Task description => Filter the entries that follow, copying every line in which the word "image" appears.

Working data =>
----

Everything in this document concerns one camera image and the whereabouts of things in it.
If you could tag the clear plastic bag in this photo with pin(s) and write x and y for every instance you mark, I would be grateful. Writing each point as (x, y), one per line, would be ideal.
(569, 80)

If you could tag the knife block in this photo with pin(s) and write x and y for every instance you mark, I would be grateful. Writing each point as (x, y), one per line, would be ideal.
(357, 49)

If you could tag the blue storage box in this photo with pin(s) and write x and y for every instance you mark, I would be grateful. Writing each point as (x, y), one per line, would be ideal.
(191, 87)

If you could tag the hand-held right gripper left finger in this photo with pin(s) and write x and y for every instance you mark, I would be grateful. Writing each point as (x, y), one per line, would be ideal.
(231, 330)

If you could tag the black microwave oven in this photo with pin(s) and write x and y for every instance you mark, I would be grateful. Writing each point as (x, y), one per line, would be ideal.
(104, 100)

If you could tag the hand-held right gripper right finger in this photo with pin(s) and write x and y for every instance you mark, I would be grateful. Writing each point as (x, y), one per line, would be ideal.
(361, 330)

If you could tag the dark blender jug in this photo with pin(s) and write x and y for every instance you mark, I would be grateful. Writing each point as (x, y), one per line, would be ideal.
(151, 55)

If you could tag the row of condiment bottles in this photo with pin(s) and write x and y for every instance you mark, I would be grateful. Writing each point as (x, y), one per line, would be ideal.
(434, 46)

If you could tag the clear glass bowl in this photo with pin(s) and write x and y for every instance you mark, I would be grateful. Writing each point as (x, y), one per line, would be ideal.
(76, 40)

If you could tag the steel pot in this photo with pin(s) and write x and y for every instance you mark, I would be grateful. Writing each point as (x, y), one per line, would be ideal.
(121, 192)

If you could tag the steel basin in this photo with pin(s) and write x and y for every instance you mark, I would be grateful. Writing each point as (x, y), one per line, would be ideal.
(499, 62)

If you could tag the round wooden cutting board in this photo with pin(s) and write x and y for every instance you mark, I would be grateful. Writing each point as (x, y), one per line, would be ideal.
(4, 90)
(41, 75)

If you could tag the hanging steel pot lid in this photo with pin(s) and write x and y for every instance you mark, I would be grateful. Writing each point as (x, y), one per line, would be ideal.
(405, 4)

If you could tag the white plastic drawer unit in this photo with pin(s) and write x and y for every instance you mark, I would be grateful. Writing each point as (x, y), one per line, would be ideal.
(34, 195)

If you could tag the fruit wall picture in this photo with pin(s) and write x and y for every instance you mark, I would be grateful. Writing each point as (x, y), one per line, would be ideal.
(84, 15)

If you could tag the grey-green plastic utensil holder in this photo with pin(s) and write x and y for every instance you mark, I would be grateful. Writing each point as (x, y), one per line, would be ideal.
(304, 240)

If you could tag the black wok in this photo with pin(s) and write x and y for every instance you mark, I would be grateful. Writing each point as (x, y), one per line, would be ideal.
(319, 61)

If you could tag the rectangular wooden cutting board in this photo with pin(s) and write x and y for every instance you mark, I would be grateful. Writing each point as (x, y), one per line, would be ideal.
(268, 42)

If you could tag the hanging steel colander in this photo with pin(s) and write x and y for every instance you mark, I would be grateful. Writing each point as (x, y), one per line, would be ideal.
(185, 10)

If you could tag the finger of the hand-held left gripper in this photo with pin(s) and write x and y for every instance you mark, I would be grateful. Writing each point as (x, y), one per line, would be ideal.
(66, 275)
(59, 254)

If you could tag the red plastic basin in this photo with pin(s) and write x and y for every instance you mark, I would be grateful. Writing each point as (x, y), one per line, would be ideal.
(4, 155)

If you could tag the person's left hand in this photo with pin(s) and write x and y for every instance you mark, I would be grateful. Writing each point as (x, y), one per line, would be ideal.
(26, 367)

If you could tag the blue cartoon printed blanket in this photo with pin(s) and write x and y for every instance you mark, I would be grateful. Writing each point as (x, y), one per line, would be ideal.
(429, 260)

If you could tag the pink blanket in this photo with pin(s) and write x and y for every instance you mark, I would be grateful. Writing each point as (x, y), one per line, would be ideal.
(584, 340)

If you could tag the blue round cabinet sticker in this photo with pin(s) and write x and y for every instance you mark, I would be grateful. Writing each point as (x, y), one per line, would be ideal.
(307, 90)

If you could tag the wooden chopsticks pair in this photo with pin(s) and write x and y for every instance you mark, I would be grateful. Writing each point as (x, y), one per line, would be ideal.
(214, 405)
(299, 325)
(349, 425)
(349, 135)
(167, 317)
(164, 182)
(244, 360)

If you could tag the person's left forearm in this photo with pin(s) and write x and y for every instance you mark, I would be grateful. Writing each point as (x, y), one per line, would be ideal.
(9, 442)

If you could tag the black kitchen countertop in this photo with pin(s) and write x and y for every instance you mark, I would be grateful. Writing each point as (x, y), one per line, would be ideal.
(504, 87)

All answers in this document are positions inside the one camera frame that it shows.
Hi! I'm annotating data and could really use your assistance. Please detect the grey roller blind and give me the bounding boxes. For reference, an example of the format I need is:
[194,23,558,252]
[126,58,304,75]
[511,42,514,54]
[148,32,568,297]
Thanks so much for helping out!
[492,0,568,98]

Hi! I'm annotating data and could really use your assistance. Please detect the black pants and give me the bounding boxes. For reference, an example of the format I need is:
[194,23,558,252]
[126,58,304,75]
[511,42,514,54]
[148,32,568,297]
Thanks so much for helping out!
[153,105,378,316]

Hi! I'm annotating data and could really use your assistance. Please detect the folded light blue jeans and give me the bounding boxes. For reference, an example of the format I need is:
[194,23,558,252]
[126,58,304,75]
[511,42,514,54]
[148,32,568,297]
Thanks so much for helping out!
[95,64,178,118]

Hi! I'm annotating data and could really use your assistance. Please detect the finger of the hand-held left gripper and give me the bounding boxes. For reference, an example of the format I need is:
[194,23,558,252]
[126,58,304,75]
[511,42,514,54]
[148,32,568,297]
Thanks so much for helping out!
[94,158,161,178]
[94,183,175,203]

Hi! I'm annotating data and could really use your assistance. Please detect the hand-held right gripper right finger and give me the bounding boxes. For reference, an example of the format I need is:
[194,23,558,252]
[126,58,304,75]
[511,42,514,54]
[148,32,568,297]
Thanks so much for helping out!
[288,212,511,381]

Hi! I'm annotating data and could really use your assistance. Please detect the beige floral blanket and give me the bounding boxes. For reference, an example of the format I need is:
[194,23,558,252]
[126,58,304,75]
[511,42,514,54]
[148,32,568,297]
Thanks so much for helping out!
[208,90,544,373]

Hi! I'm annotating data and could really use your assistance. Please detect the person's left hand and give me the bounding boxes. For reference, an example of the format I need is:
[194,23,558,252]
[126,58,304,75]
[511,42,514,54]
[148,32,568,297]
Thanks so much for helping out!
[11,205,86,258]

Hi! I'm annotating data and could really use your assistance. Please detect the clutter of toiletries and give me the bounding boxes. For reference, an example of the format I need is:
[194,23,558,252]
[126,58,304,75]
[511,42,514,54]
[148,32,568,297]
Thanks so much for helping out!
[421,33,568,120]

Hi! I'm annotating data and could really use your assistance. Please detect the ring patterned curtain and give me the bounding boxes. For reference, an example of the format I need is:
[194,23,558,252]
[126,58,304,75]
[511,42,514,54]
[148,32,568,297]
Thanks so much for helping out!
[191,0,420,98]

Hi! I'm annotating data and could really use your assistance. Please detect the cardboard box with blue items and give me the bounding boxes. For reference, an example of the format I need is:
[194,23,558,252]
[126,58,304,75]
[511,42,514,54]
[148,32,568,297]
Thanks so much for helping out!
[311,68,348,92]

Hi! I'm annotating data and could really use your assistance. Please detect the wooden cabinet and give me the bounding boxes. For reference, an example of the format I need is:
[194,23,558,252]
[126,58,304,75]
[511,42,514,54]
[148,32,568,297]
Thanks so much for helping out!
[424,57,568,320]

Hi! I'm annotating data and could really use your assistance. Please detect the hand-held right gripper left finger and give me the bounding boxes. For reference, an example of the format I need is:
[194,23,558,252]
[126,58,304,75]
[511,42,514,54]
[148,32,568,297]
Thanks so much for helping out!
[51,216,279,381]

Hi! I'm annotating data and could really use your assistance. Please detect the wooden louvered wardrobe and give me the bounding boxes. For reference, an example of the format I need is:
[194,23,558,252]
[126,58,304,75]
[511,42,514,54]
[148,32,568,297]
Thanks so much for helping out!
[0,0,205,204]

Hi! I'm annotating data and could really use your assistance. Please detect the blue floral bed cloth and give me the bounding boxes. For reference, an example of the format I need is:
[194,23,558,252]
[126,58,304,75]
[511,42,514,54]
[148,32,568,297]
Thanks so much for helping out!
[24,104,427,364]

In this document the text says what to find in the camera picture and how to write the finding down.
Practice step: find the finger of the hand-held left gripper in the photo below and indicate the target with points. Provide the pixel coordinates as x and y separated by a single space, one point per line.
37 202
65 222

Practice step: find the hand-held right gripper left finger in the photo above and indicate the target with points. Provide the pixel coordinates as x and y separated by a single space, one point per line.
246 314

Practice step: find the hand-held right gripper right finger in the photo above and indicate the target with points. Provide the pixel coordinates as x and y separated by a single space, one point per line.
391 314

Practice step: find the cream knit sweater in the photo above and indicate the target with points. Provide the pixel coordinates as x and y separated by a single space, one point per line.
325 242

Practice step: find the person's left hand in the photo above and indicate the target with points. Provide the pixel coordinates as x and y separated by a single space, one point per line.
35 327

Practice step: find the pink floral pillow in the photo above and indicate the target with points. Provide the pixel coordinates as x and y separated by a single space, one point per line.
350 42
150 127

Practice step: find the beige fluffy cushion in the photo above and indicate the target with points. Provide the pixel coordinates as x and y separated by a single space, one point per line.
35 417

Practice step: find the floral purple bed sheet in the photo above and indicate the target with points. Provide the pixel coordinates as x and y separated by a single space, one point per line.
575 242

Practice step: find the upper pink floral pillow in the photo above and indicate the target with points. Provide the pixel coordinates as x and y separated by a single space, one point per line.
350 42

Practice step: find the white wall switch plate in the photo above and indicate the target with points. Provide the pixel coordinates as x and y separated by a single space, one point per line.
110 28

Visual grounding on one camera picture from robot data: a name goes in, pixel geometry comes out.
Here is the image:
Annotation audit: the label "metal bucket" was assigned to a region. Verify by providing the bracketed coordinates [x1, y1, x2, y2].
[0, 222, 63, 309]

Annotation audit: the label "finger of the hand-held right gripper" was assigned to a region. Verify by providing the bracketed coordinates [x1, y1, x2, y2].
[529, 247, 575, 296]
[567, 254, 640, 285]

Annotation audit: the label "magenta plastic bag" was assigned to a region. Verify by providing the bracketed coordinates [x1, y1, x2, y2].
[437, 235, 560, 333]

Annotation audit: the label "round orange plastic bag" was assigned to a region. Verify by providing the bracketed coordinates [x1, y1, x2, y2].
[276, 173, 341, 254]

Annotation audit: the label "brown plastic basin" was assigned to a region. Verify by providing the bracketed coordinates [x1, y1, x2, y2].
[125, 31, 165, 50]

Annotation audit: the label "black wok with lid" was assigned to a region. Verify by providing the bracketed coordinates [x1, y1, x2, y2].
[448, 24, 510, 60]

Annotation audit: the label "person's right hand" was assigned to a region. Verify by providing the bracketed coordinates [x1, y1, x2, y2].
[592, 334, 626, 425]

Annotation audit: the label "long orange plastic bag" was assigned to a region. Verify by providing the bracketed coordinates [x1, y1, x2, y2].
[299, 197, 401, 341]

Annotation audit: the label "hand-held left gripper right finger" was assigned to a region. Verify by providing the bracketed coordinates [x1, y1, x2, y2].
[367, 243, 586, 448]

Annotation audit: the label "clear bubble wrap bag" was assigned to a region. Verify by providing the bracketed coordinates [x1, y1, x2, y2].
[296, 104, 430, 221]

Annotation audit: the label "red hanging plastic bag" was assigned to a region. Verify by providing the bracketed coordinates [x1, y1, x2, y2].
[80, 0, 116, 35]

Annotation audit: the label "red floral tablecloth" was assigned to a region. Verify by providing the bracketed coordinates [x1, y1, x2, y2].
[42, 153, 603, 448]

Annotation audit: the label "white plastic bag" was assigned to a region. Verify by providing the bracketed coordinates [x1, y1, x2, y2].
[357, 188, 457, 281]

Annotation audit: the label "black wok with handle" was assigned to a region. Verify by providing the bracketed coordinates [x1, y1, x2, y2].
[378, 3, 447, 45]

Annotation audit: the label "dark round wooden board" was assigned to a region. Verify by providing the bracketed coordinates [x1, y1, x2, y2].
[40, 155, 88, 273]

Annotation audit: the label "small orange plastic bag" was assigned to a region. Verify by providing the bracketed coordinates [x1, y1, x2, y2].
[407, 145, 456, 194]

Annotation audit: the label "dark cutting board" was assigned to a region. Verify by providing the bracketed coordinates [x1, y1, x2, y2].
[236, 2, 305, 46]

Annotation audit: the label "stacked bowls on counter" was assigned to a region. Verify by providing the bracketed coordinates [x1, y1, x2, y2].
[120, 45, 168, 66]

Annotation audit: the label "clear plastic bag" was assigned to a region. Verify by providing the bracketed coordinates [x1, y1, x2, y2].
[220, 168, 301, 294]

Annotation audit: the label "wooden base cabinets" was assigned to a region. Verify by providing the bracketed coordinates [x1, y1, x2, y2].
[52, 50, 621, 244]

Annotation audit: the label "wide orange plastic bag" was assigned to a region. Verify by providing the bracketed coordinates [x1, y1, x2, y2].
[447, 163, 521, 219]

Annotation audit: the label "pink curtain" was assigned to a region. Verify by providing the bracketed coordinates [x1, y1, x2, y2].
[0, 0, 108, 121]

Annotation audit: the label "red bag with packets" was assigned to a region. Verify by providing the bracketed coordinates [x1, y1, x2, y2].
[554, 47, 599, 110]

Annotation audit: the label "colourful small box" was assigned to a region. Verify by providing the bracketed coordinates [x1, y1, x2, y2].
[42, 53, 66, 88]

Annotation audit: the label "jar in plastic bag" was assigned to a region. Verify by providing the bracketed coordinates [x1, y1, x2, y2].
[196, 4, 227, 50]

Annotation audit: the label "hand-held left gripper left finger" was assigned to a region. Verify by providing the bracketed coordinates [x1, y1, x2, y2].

----

Result of the task =>
Everything in this document concerns one camera image and the whereabouts of things in it.
Here is the image:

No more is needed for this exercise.